◆ Work to be completed:
Locate, in the data below, the line that contains "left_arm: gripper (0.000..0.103" and the line that contains "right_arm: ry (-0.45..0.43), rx"; reproduce exactly those two lines and every line between them, nothing more.

BEGIN Material for the task

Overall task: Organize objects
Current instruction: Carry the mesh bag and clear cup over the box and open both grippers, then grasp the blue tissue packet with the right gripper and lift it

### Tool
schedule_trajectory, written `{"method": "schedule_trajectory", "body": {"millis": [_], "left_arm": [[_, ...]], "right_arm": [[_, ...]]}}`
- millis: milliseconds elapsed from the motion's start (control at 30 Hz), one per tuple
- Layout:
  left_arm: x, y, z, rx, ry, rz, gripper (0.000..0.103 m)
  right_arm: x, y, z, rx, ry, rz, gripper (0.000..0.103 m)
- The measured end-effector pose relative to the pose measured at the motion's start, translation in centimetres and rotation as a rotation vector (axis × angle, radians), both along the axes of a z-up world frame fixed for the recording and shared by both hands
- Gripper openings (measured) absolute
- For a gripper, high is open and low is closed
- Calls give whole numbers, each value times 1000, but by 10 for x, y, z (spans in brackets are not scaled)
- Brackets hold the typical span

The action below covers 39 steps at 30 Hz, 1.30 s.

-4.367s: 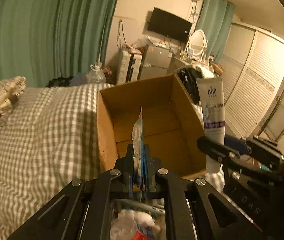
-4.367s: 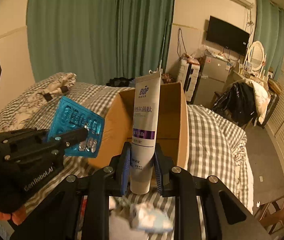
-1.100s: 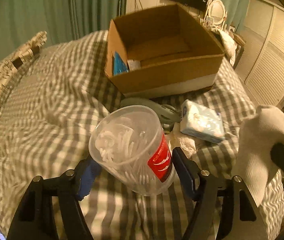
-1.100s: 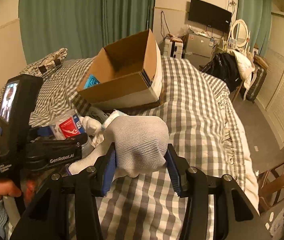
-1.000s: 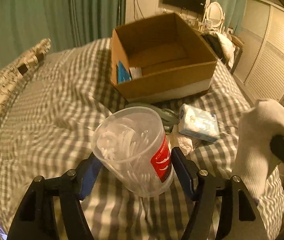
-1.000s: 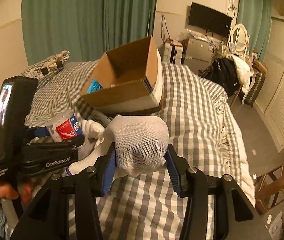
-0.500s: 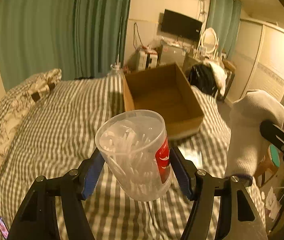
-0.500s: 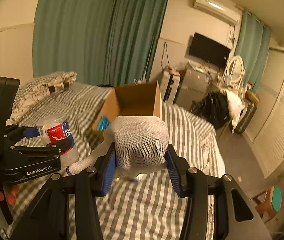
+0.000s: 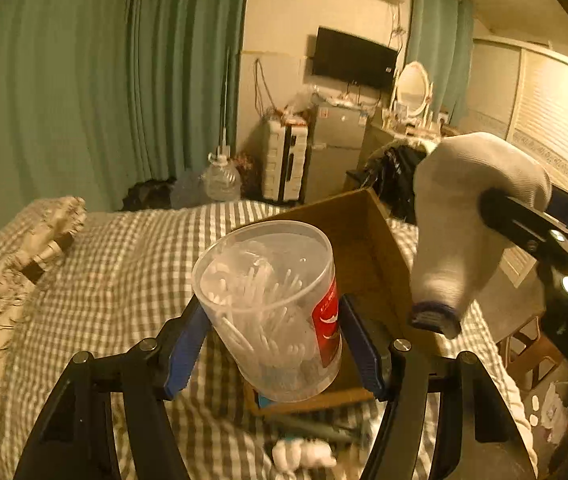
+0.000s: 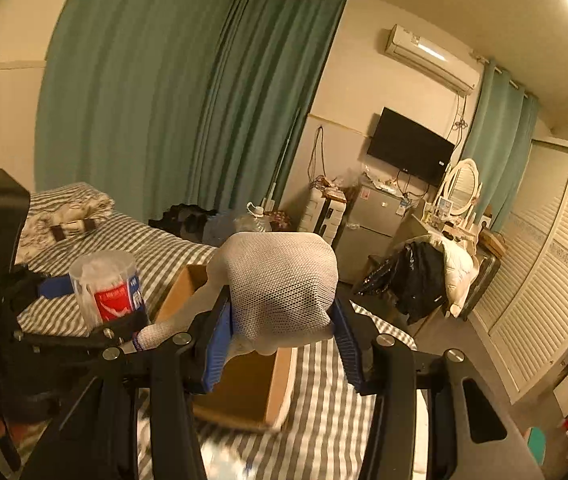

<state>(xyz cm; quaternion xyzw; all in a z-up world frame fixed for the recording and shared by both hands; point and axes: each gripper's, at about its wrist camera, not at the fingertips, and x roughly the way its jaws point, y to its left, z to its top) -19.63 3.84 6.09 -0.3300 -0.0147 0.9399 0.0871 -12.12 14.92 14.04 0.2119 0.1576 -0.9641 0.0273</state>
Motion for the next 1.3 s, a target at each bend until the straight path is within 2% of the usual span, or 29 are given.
{"method": "schedule_trajectory", "body": {"millis": [167,333,400,433,467,500,533,733,800,933,1033,1133,1233,1300], "left_arm": [[-33,9,-47,5,-83,-23,67],[-45,12,-81,15,-132,-52,68],[-47,8,-86,37,-142,-60,70],[-46,7,-86,47,-144,-62,71],[-46,5,-84,50,-141,-62,79],[-43,4,-81,49,-135,-60,84],[-38,4,-77,41,-120,-55,89],[7,-4,-39,-73,-35,-48,93],[30,-10,-26,-98,-2,-36,100],[76,-25,1,-113,61,0,102],[104,-34,18,-112,88,29,103],[126,-41,22,-112,106,40,103],[145,-48,15,-110,110,66,103],[150,-49,10,-104,105,76,103]], "right_arm": [[-63,-5,-42,32,-73,-20,47],[-102,-2,-75,-21,-137,-24,49],[-111,1,-80,-50,-142,-25,55],[-113,3,-83,-71,-142,-25,66],[-110,6,-85,-87,-138,-21,80],[-107,8,-84,-108,-121,-17,82],[-100,9,-83,-116,-107,-20,83],[-60,31,-54,-149,-84,-46,85],[-38,40,-39,-185,-85,-42,87],[10,52,-14,-228,-75,-27,92],[50,53,1,-207,-53,-20,95],[81,47,9,-168,-35,-8,98],[107,40,10,-154,-18,1,103],[119,36,7,-151,-6,4,103]]}}
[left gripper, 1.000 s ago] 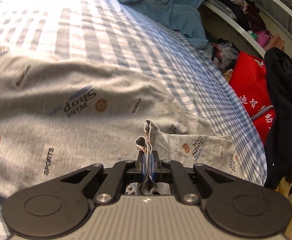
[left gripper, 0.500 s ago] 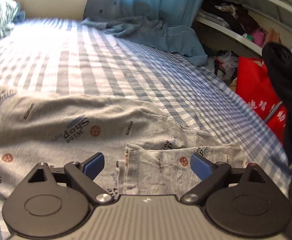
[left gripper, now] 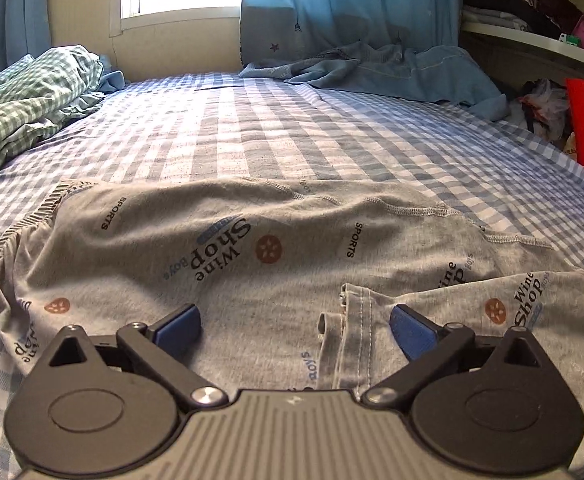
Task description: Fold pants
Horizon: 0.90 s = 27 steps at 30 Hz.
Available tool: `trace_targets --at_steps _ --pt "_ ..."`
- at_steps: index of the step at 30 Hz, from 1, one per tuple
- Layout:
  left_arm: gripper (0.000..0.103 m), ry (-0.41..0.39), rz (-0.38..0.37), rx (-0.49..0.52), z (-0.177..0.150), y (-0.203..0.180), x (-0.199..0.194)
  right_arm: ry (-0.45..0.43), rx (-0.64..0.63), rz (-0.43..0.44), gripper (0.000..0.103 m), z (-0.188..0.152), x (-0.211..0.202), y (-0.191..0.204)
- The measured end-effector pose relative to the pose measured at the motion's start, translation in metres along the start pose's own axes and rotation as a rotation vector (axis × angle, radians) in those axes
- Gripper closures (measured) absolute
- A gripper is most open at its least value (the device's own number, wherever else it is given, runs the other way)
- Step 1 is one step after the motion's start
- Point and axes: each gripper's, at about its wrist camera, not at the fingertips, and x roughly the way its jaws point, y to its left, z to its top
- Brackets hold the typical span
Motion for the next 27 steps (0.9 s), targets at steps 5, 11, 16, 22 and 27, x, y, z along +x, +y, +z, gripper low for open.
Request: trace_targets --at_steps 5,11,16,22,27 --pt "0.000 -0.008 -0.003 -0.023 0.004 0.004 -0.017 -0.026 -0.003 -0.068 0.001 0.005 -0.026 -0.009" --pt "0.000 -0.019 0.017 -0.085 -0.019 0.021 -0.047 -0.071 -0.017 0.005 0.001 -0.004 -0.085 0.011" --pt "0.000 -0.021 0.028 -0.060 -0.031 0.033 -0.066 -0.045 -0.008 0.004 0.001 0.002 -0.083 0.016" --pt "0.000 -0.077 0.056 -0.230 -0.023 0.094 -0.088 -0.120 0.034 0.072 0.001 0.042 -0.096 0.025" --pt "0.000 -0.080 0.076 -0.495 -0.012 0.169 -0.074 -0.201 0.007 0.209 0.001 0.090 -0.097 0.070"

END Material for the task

◆ Solved exercise:
  left_arm: gripper (0.000..0.103 m), ry (-0.41..0.39), rz (-0.38..0.37), rx (-0.49..0.52), z (-0.177..0.150), y (-0.203..0.180), x (-0.199..0.194)
  right_arm: ry (-0.45..0.43), rx (-0.64..0.63), rz (-0.43..0.44), gripper (0.000..0.103 m), z (-0.188..0.152), x (-0.211..0.202), y (-0.191..0.204)

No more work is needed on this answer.